Bondi–Hoyle–Lyttleton accretion

Bondi–Hoyle–Lyttleton (BHL) accretion (also known as Bondi–Hoyle accretion) is a mathematical model for the accretion of a uniform gas by a massive body. It is a general model of accretion with multiple applications, such as accretion of the interstellar medium by neutron stars and black holes, or wind mass transfer in binary star systems.

It is named after Hermann Bondi, Fred Hoyle, and Raymond Lyttleton. An initial estimate of the accretion rate for a supersonic wind was derived by Hoyle and Lyttleton in 1939 to explain variations in the climate of the earth. They proposed that these variations could be explained by the luminosity of the sun changing due to the accretion of interstellar material. Bondi and Hoyle showed in 1944 that, when taking some of the effects of the pressure of the gas into account, the previously derived accretion rate was only a maximum. Bondi later studied the complementary case of spherically symmetric accretion of a stationary gas (known as Bondi accretion). For the intermediate case, he proposed an interpolation formula that is now the generally accepted form of BHL accretion.

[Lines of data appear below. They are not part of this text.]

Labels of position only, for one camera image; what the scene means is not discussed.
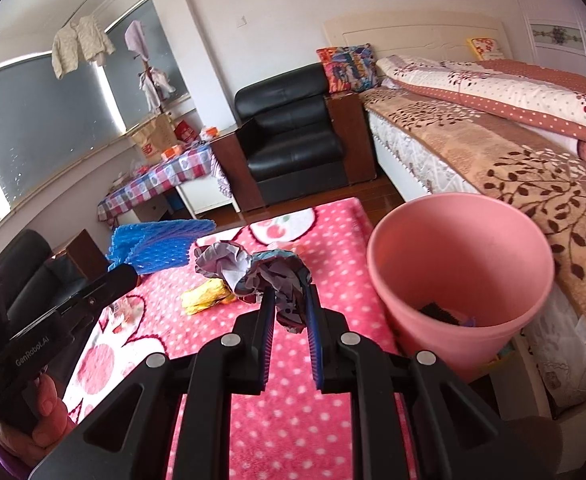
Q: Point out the checkered cloth covered table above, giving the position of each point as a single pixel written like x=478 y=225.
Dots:
x=195 y=164

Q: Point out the purple face mask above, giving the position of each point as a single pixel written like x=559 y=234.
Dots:
x=439 y=314

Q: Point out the clear plastic snack wrapper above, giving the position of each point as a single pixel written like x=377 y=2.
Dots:
x=127 y=314

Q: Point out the person's left hand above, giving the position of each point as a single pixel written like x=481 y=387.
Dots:
x=54 y=424

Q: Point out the colourful patterned cushion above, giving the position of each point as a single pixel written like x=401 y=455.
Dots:
x=349 y=69

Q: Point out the yellow crumpled wrapper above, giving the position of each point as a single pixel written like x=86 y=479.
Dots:
x=207 y=295

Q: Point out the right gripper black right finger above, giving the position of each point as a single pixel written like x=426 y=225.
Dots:
x=411 y=418

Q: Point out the red box on table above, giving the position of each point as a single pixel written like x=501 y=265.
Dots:
x=185 y=133

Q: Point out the grey-white paper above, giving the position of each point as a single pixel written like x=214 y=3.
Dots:
x=249 y=276

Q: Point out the brown paper bag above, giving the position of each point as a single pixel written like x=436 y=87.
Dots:
x=154 y=137

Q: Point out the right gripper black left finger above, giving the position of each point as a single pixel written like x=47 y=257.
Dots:
x=170 y=418

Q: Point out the black sofa at left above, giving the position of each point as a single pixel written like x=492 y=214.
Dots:
x=36 y=277

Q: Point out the pink plastic trash bin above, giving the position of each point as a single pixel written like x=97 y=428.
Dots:
x=468 y=253

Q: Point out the coat stand with clothes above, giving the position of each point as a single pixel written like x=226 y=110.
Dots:
x=154 y=83

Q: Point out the white floral red-trim quilt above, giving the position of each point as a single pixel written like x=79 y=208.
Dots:
x=535 y=96

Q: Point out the white built-in wardrobe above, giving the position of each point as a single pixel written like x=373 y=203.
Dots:
x=558 y=44

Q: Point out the black leather armchair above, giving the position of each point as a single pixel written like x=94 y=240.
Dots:
x=287 y=136

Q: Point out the hanging cream knitted sweater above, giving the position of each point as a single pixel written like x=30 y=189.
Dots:
x=84 y=40

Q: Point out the bed with white frame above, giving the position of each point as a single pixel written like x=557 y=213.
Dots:
x=557 y=334

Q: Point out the brown leaf pattern blanket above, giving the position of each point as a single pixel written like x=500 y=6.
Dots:
x=447 y=147

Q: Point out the yellow patterned pillow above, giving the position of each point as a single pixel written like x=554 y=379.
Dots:
x=486 y=49

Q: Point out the white side cabinet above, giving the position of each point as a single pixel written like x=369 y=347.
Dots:
x=203 y=194

The accretion rate (the amount of mass accreted per unit of time) of the BHL formalism is given by

${\displaystyle {\dot {M}}=\alpha {\frac {2\pi (GM)^{2}\rho }{(v^{2}+c^{2})^{3/2}}},}$

where

• ${\displaystyle \rho }$ is the density of the gas;
• ${\displaystyle v}$ is the relative velocity between the gas and the accreting body;
• ${\displaystyle M}$ is the mass of the accreting body;
• ${\displaystyle c}$ is the speed of sound in the gas;
• ${\displaystyle \alpha }$ is a dimensionless factor between 1 and 2, which cannot be determined analytically.